Una Mabel Bourne (23 October 1882 – 15 November 1974) was an Australian pianist and composer.

==Early life==
Una Mabel Bourne was born at Mudgee, New South Wales, the daughter of James George Bourne and Margaret Webber Bourne. Her father was a shopkeeper. She was raised in Melbourne. Una Bourne's musical abilities were evident early in life; she performed on piano in professional venues before her teens. She studied with Benno Scherek in Australia, and in several European cities as a young woman.

==Career==
"Miss Bourne has an excellent technique and plays with refinement and distinction," an English critic wrote of a performance at London's Bechstein Hall in 1906. Bourne joined Nellie Melba's touring entourage in Australia in 1907, 1909, and 1912, both as an accompanist and performing solo. After 1912, she moved to England, where she gave concerts and toured. She performed for Queen Mary in 1914, and during World War I she gave benefit concerts and concerts at hospitals.

In 1915 she began making recordings with the English Gramophone Company. She also made player-piano rolls in the United States, and gave performances for women's clubs and radio audiences. During World War II she was based in Melbourne again, where she performed and opened a conservatory.

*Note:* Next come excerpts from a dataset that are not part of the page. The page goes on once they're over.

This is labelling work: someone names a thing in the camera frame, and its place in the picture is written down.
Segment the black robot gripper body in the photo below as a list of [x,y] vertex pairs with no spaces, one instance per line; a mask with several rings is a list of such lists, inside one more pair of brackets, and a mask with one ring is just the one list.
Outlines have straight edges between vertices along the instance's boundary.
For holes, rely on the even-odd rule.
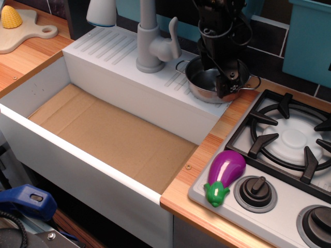
[[198,42],[203,69],[214,80],[238,80],[239,65],[235,57],[234,43],[230,38],[231,28],[217,32],[211,28],[199,28]]

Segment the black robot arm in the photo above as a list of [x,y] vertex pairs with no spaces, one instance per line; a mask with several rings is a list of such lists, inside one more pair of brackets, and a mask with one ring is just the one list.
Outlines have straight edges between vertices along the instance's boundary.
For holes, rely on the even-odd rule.
[[252,29],[242,13],[245,1],[194,1],[199,13],[199,57],[186,67],[195,94],[211,103],[236,99],[250,73],[240,60],[252,38]]

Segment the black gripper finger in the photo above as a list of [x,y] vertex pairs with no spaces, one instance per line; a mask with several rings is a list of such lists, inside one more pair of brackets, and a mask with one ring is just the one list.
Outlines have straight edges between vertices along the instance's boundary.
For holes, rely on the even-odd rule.
[[219,98],[223,98],[230,94],[236,93],[240,87],[240,78],[228,78],[225,75],[216,77],[216,92]]

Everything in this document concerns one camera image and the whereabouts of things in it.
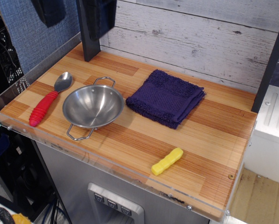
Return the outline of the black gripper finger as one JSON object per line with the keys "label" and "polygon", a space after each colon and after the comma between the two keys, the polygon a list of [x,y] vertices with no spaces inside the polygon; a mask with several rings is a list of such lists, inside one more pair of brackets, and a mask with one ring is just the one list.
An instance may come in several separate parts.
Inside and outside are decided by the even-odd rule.
{"label": "black gripper finger", "polygon": [[99,40],[115,26],[116,0],[83,0],[90,39]]}
{"label": "black gripper finger", "polygon": [[63,0],[31,0],[31,2],[40,20],[48,28],[58,24],[66,16]]}

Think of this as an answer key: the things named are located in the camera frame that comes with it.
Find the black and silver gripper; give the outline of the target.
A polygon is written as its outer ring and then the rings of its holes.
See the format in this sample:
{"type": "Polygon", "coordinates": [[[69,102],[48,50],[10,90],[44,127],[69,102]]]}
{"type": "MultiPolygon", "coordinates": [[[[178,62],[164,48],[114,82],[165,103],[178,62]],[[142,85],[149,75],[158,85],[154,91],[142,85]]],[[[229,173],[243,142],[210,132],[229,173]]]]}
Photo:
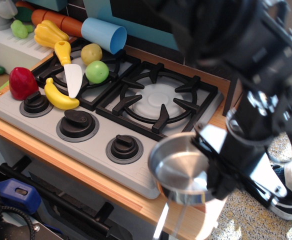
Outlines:
{"type": "Polygon", "coordinates": [[[273,172],[265,146],[268,139],[252,141],[229,129],[216,150],[204,137],[208,125],[194,126],[196,146],[208,156],[207,189],[215,199],[224,200],[235,189],[255,191],[266,206],[276,205],[287,195],[283,183],[273,172]]]}

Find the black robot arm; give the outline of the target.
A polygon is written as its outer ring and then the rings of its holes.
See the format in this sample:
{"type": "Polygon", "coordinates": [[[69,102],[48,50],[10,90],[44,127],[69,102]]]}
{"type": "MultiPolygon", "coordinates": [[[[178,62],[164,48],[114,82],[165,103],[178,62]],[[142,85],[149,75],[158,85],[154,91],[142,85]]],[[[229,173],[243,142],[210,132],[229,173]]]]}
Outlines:
{"type": "Polygon", "coordinates": [[[207,186],[216,199],[245,186],[265,205],[287,191],[258,167],[273,139],[292,134],[292,32],[284,0],[149,0],[170,26],[188,65],[222,65],[243,86],[237,110],[227,114],[220,153],[210,155],[207,186]]]}

Bourne's art songs and compositions for piano are considered "light and dainty", and include March Grotesque, Petite Valse Caprice, Gavotte, Humoresque, and Wiegenlied, which was dedicated to Nellie Melba.

==Personal life==
Una Mabel Bourne lived for many years with her friend and colleague, soprano Mona McCaughey, who died in 1964. Bourne died ten years later, in 1974, aged 92 years. Some of her papers, including original compositions in manuscript, are archived in the State Library of Victoria. There is a scholarship named for Una Bourne at University of Melbourne.